Requirement:
Don't include any picture when you restate the data word for word.
══ Data section
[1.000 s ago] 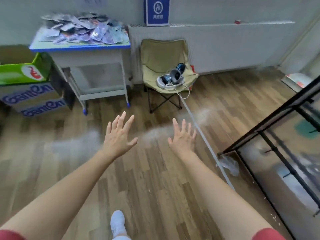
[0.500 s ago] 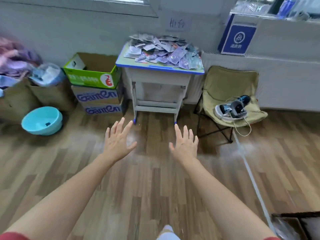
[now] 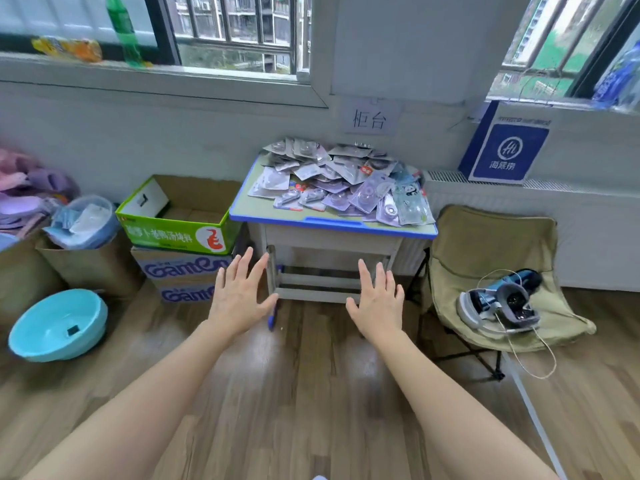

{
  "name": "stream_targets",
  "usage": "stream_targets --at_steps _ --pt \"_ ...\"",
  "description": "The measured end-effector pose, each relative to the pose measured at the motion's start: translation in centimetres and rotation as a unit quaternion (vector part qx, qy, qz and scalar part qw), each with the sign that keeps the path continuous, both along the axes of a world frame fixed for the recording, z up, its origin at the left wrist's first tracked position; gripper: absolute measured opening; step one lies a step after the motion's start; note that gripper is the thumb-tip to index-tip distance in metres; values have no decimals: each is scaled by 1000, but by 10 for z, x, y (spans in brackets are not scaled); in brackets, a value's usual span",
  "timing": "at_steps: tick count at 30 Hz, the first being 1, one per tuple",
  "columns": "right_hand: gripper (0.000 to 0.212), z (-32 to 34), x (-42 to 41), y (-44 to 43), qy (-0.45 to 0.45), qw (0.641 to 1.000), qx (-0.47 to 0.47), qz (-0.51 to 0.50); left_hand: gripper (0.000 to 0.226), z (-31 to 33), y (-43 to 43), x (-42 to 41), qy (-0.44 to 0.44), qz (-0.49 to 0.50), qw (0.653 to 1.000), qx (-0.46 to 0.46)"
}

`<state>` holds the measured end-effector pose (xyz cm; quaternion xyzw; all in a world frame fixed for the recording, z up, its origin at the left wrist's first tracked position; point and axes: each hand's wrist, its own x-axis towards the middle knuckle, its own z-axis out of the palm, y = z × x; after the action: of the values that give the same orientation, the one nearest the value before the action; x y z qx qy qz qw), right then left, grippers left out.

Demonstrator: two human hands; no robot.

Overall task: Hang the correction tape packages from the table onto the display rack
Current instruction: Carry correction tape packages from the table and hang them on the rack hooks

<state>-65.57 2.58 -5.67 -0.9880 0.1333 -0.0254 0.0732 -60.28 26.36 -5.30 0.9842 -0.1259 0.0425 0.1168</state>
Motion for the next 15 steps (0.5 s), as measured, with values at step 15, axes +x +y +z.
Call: stream_targets --at_steps 15 --pt "73 -3 288 -58 16 999 27 -28 78 0 -54 297 12 -17 1000 11"
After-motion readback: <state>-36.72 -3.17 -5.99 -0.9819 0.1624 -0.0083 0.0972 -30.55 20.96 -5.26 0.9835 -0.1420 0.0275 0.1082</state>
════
Answer to this exercise:
[1.000 s ago] 
[0.500 s ago] 
[now] 

{
  "name": "stream_targets",
  "usage": "stream_targets --at_steps _ --pt \"_ ...\"",
  "description": "The measured end-effector pose, each relative to the pose measured at the motion's start: translation in centimetres and rotation as a unit quaternion (vector part qx, qy, qz and scalar part qw), each with the sign that keeps the path continuous, both along the axes of a world frame fixed for the recording, z up, its origin at the left wrist's first tracked position; gripper: absolute measured opening; step one lies a step after the motion's start; note that gripper is the thumb-tip to index-tip distance in metres; values have no decimals: each is scaled by 1000, but by 10 for z, x, y (spans in brackets are not scaled); in brackets, a value's usual span",
  "timing": "at_steps: tick count at 30 Hz, the first being 1, one per tuple",
  "columns": "right_hand: gripper (0.000 to 0.212), z (-32 to 34), x (-42 to 41), y (-44 to 43), qy (-0.45 to 0.45), qw (0.641 to 1.000), qx (-0.47 to 0.47), qz (-0.51 to 0.50); left_hand: gripper (0.000 to 0.226), z (-31 to 33), y (-43 to 43), x (-42 to 41), qy (-0.44 to 0.44), qz (-0.49 to 0.50), qw (0.653 to 1.000), qx (-0.46 to 0.46)"
}

`<state>` holds the measured end-effector pose (xyz cm; quaternion xyzw; all in a world frame fixed for the recording, z up, its origin at the left wrist's first tracked position; point and axes: each hand's wrist, its own x-axis towards the middle knuckle, its own z-axis out of the palm, y = z × x; after the action: of the values that give the same orientation, the one nearest the value before the action; x y z qx qy qz qw), right then left, grippers left out.

Demonstrator: two human hands; no robot.

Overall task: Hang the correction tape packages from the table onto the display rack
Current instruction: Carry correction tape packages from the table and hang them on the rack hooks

<state>-65.57 2.58 -5.67 -0.9880 0.1333 -0.0254 0.0732 -60.28 26.36 -5.30 0.9842 -0.1259 0.0425 0.1168</state>
Motion for the next 15 steps (0.5 s), as measured, with values at step 15, axes +x +y +z.
Call: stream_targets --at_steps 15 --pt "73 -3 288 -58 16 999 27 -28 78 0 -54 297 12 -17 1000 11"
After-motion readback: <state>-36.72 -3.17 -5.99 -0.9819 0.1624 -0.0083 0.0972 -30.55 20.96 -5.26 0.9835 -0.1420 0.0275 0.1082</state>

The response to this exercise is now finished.